The study used a population-based surveillance cohort design. The ICU Tracer database, a clinical research and departmental support database that prospectively and routinely records data on all patients admitted to adult ICUs in the CHR was used to identify patients with sARF among all admissions to the study ICUs. The ICU Tracer database collected detailed clinical and physiologic data for all sARF patients on the dates of admission and initiation of renal replacement therapy (RRT). A trained research nurse and physician reviewed hospital medical records to obtain detailed clinical information using standardized data forms for all patients identified with sARF. Potential factors contributing to the development of sARF were considered if identified within 10 days preceding initiation of RRT.

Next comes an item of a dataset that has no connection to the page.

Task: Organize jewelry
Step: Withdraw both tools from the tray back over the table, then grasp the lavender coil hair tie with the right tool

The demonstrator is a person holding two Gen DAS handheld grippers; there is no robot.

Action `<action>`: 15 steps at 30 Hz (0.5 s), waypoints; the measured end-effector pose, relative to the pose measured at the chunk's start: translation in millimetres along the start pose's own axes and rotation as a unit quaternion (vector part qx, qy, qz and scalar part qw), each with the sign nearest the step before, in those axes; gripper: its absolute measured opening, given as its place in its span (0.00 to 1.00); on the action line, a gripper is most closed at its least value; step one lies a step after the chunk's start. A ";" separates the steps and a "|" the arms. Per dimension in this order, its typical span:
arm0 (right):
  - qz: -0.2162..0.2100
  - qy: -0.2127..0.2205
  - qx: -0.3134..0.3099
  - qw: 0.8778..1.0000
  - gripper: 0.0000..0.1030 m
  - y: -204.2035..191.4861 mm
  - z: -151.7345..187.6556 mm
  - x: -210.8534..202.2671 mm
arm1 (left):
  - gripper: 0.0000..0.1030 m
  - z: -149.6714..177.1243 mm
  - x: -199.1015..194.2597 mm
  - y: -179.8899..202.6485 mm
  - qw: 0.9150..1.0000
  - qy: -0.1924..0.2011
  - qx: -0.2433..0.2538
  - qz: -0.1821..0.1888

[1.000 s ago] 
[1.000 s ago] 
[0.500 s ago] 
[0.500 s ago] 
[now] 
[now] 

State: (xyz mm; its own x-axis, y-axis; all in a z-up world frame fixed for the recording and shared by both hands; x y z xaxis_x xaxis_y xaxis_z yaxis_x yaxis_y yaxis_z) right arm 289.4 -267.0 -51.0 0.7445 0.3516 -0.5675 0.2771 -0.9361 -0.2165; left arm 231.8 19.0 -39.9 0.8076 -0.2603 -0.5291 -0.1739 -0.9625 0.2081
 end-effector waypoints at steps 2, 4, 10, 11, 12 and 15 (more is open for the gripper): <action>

sARF was defined as the new requirement for RRT with evidence of renal dysfunction (serum creatinine ≥ 150 μmol/l) at the time of or during ICU admission [8, 9]. Those patients that received RRT for any indication in the absence of renal dysfunction (i.e. toxin ingestion/overdose) or patients with end-stage renal disease already receiving chronic RRT or patients having their first RRT >48 h prior to ICU admission were excluded. Renal replacement therapy in the ICU encompassed continuous renal replacement therapy (CRRT) and/or intermittent hemodialysis (IHD). No patient received RRT in the form of peritoneal dialysis while admitted to ICU. The decision for initiation of RRT was made at the discretion of the attending intensivist. A regional protocol has been implemented to guide in the initial RRT prescription and method of anticoagulation for CRRT as previously described . IHD was prescribed in consultation with the CHR clinical nephrology service. Chronic renal dysfunction was defined as a pre-existing serum creatinine ≥150 μmol/l for at least six months prior to ICU admission. Oliguria was defined as the production of <500 ml of urine in the 24 h preceding assessment. The definitions by Liano et al.  and clinical sensibility were used for classification of etiologies of sARF and characterization of indications for RRT upon review of available patient medial record data immediately preceding initiation of RRT. Pre-renal etiology was defined as directed therapy (i.e. volume repletion and/or increased cardiac output) being successful in improving and/or correcting renal function. Intra-renal etiology of sARF was defined when renal function failed to improve after correction for possible pre-renal etiologies and exclusion of hepatorenal syndrome and post-renal etiologies. Intra-renal etiology was further classified into acute tubular necrosis, acute glomerulo-nephritis, acute tubulo-interstitial nephritis or vascular etiology based on the presence of predisposing factors, histological evidence, serum or urinary markers and/or high clinical suspicion . A study physician (SMB) reviewed all abstracted data forms prior to entry into the study database in order to ensure consistency of application of study definitions and diagnoses.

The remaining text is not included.